Task prompt
Only the stretch of the listing below that runs from the line with "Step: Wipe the" through the line with "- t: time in" is to be printed, exactly and with both ends.
::: Data block
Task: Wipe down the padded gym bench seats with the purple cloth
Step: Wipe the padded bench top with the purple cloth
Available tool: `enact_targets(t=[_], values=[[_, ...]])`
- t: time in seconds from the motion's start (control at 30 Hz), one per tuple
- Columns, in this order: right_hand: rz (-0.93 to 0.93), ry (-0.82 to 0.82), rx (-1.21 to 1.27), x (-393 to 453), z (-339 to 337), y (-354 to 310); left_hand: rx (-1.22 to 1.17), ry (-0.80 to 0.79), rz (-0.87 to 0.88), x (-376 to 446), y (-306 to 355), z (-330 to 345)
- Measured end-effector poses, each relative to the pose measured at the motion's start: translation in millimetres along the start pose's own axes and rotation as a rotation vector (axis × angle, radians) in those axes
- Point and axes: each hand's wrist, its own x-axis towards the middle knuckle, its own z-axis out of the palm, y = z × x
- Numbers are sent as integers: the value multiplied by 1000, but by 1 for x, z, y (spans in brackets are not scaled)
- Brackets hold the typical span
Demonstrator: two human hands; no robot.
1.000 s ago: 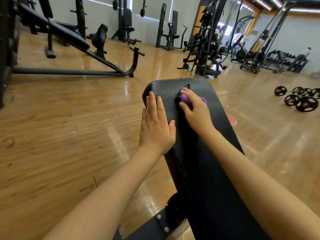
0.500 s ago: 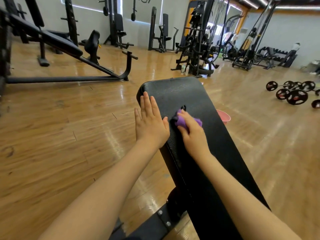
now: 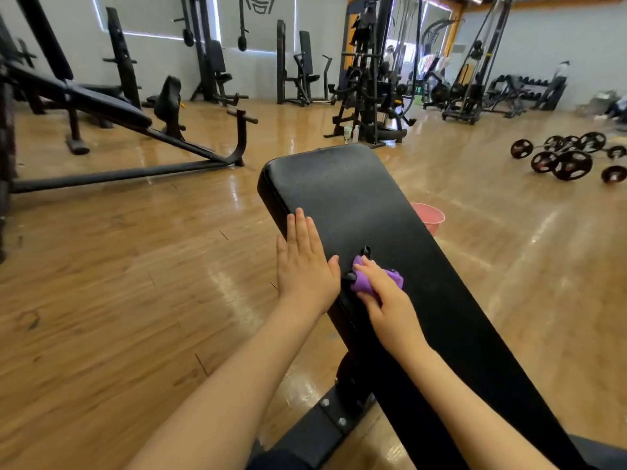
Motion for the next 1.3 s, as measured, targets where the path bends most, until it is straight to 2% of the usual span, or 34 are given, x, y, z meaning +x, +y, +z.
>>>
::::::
Answer to this exercise
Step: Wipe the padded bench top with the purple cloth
Available tool: `enact_targets(t=[_], values=[[_, ...]])`
- t: time in seconds from the motion's start (control at 30 Hz), one per tuple

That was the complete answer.